Professor Emeritus at Harvard Law School, Lawrence Tribe, thank you very much for being
on the show this morning. We appreciate it. And we'll have more on this ahead.
President Biden is facing criticism from his own party after the Supreme Court's decision to end Roe v. Wade.
We'll talk to DNC Chair Jamie Harrison about how this issue is going to affect the midterms and what Democrats are going to do.
Plus, Ukraine's president is calling it a daring terrorist attack.
A Russian airstrike on a crowded mall in Ukraine kills at least a dozen people
and many more are missing. We'll go live to the scene where crews are searching for survivors.
You're watching Morning Joe.
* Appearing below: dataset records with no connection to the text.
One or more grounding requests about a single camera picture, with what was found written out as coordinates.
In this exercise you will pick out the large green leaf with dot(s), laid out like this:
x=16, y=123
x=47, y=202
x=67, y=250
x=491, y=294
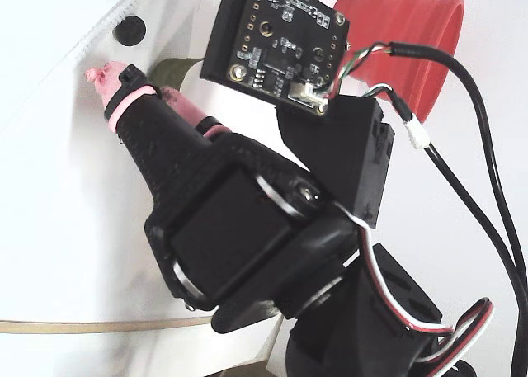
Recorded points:
x=169, y=69

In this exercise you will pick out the red collapsible silicone cup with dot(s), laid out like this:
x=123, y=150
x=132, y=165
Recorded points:
x=412, y=43

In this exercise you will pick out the thin wooden dowel rod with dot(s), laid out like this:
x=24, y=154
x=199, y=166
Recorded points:
x=82, y=326

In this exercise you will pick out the white paper sheet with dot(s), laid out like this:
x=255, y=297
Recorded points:
x=62, y=208

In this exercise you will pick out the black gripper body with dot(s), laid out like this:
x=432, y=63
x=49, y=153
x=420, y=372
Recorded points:
x=224, y=233

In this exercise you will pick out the pink-covered gripper finger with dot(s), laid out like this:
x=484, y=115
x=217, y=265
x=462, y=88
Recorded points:
x=185, y=105
x=156, y=146

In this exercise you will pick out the black camera module with mount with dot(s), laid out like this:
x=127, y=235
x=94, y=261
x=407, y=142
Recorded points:
x=284, y=43
We will be right back.
At least 18 people were killed and 59 injured when Russian missiles hit a crowded shopping
mall in the central part of Ukraine yesterday.
President Volodymyr Zelensky says more than 1,000 people were inside the mall at the time of that attack.
In a telegram message, Zelensky called it, quote, one of the most daring terrorist attacks in European history, adding the number of victims is impossible to imagine.
Local officials say the death toll is likely to go up as rescuers scour that debris.
Leaders at the G7 summit condemned the attack, calling it abominable and vowing unwavering
support for Ukraine.
The U.N. Security Council has scheduled an emergency meeting later today to discuss the
attack.
And join us now from the scene of that attack in central Ukraine.
NBC News correspondent
Ellison Barber. Ellison, what more can you tell us?
Hey, Willie, let me just show you what is happening here right now, because rescue teams are literally
going inch by inch throughout this debris, sawing, shoveling, moving whatever they can out of the way.
They are looking for evidence here. They are also looking for
missing people. Families of 40 different individuals have reported their loved ones as
missing. Right now, we have been told that the death toll is at 20 people dead and you have
close to 60 people injured. Half of those injured people in hospital, as we watch today as these
crews just keep working, keep
pressing on, they're pulling out bits of fragments left over from missiles, trying to collect
evidence. The general prosecutor for Ukraine, she was here this morning. She told us that they
believe this could potentially be a crime against humanity. The Russian Federation, the Russian
Defense Ministry, they claim that they struck a factory nearby this shopping center that was actually housing weapons provided to Ukraine by both the U.S. and the EU.
They claim that once they struck that factory, those munitions then detonated and caused a fire at this shopping center, a shopping center they claim was inoperable.
But the numbers of the people who were injured, the video from the moment this attack happened,
shows you just how busy this area was.
It was certainly an open shopping center.
We watch more as it goes through, just stalling everything down.
This has been constant for hours and hours now.
I spoke to a local official here this morning,
and he said that there is a factory sort
of just behind this area. But he claimed that it is a factory that has nothing to do with any sort
of military objectives or weapons. He says that it is a factory that is essentially working on
construction related to roadways. This is a heavy industrial area, and there's a lot of
infrastructure related to transportation here.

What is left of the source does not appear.